What is required> Look through the material below and copy exactly the lines from the line with "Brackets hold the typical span" to the line with "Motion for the", those two lines included.

━━━━━━━━━━━━━━━━━━━━━━━━━━━━━━

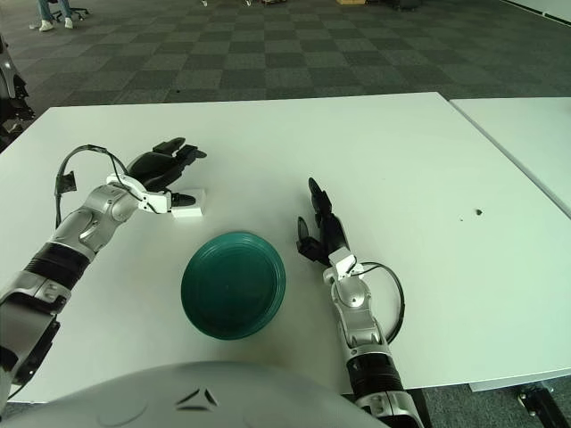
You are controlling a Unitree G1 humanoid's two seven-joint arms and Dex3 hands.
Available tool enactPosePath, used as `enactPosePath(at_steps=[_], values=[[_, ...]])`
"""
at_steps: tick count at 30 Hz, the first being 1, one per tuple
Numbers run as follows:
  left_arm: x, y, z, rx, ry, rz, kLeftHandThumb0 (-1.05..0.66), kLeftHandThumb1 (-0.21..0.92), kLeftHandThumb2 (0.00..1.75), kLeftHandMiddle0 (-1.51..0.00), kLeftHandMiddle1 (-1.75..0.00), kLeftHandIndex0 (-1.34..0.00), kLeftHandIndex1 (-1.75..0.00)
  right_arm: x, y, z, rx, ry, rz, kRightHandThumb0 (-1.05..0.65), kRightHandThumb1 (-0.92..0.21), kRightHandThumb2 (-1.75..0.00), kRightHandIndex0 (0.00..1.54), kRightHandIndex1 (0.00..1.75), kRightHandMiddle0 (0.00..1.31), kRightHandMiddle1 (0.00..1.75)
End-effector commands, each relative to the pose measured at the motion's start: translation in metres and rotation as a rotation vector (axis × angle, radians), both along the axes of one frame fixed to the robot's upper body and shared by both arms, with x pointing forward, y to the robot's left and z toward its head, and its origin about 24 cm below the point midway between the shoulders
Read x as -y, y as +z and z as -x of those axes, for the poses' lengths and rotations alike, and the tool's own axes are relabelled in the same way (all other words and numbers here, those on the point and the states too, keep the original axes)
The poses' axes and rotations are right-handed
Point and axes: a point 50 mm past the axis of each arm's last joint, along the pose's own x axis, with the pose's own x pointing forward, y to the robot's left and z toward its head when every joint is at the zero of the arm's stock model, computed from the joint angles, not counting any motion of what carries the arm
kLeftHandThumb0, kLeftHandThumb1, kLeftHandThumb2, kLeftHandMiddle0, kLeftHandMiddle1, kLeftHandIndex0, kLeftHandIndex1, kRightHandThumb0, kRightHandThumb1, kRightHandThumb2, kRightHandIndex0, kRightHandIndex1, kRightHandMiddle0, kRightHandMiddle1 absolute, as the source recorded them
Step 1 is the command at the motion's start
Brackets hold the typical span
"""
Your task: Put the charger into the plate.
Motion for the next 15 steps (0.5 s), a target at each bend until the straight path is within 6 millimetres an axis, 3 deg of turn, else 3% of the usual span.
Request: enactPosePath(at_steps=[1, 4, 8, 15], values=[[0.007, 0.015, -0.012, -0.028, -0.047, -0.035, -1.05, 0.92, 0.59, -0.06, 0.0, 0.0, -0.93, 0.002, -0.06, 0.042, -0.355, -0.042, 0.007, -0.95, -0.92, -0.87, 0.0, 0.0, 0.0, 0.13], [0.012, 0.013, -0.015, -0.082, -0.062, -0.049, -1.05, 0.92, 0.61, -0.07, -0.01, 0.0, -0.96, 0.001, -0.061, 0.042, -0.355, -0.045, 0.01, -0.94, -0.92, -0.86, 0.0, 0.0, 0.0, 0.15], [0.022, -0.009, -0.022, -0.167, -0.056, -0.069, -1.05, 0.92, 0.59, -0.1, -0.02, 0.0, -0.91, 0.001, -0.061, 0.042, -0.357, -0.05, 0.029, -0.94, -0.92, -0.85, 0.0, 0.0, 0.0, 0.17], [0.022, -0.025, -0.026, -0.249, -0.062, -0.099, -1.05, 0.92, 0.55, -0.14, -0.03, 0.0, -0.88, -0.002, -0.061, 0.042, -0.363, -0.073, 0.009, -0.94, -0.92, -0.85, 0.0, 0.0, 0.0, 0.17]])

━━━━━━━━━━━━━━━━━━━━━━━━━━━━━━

Task output>
Brackets hold the typical span
"""
Your task: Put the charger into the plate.
Motion for the next 15 steps (0.5 s), a target at each bend until the straight path is within 6 millimetres an axis, 3 deg of turn, else 3% of the usual span.

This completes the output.